The main trade-off is the one you almost always make with managed infrastructure: less control, more convenience, higher confidence that nobody on your team has to become an accidental database administrator at 1 AM. That was absolutely the right trade for us. My only complaint is that the minimum machine configuration and storage size still felt a little overkill to us, at least when starting off. Thankfully the credits we had easily covered any costs coming our way.
Google Cloud Run 🟡
Cloud Run was one of the nicer surprises in the stack. I think it hits a sweet spot for teams who want the convenience of serverless without being forced into the tiny-box mental model of traditional functions. You can ship a normal container, keep the runtime fairly standard, and still get the best parts of managed infra: autoscaling, request handling, and scale-to-zero when nothing is happening. That is a very good deal for APIs, workers, lightweight services, and anything where traffic is spiky enough that you do not want idle infrastructure hanging around just to feel important.
I also like that it preserves optionality. It feels closer to “run this container for me intelligently” than “rewrite your architecture around my platform quirks.” For startups, that is ideal. You keep deployment simple without locking your brain into a framework-specific runtime model too early.
Google OAuth 🟡
Google’s identity stack now makes a much clearer distinction between authentication and authorization, which is how it should be. Signing a user in and asking for access to their Google data are not the same action, and treating them as separate flows keeps the UX and the security model cleaner. Under the hood, it is still the standard OAuth 2.0 and OpenID Connect story: scoped access, tokens, refresh behavior, and as little privilege as you can get away with.

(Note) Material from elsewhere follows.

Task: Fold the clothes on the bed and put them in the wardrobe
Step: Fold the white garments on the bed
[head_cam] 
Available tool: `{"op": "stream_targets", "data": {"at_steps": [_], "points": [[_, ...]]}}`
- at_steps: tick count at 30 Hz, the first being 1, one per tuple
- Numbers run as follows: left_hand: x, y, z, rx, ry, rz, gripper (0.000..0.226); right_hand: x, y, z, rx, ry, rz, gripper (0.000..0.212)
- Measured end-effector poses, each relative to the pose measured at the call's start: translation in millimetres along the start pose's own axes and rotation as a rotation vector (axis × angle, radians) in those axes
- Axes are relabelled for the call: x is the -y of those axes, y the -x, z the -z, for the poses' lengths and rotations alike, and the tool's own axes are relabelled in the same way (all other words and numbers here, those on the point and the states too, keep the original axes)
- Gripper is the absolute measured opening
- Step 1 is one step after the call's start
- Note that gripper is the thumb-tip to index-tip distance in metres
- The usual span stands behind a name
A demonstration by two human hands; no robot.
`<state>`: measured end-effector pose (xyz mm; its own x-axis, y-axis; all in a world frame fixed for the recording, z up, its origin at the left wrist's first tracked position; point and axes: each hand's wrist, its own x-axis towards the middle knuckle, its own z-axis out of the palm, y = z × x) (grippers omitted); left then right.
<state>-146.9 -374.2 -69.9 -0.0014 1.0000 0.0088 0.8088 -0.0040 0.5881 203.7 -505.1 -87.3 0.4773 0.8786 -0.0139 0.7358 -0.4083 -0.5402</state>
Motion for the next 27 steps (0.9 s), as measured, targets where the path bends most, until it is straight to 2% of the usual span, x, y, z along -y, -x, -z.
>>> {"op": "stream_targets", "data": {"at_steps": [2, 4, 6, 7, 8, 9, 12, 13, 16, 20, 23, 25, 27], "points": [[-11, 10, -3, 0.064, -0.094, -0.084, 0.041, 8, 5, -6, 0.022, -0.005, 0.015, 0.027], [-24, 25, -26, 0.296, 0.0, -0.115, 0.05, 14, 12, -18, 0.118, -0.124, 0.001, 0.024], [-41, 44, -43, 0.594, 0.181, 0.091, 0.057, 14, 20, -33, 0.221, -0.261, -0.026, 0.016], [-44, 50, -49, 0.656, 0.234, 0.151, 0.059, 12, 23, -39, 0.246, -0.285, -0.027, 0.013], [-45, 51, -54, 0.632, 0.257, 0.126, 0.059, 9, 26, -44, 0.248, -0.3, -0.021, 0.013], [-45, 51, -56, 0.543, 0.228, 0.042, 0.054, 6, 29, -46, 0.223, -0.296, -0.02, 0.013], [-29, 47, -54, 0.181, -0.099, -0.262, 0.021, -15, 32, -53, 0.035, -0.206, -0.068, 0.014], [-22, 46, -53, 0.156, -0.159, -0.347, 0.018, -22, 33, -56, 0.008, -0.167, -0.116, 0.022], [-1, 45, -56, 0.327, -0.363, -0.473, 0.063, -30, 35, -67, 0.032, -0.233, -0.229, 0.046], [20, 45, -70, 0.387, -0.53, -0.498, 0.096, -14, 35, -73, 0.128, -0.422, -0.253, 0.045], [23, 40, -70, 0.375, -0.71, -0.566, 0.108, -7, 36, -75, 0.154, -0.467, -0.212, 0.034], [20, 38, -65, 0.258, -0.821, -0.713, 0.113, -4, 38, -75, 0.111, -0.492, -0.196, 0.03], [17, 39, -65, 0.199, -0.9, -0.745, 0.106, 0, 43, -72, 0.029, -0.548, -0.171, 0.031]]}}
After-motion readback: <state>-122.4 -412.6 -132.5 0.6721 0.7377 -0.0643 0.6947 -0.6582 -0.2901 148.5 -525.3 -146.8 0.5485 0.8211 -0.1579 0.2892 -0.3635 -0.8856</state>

Most of the real work with OAuth is not getting the button on the page. It is correctly handling scopes, token storage, consent, session linking, and the awkward edge cases when a user revokes access or signs in with the wrong Google account. I found it interesting that Google requires localhost to be listed as an allowed domain while Facebook’s developer dashboard automatically whitelists localhost. Like many things in software, the demo is easy and the production version is where you find out whether you were being serious. Most of the problems I had implementing auth on our platforms had to do with our choice of auth framework. I will not be using next-auth ever again. The time spent wrangling issues and struggling to do what I felt should be out of the box behaviour was too much. Hopefully auth.js fixes those issues, but until then I’ve found better-auth to be the best web auth framework right now.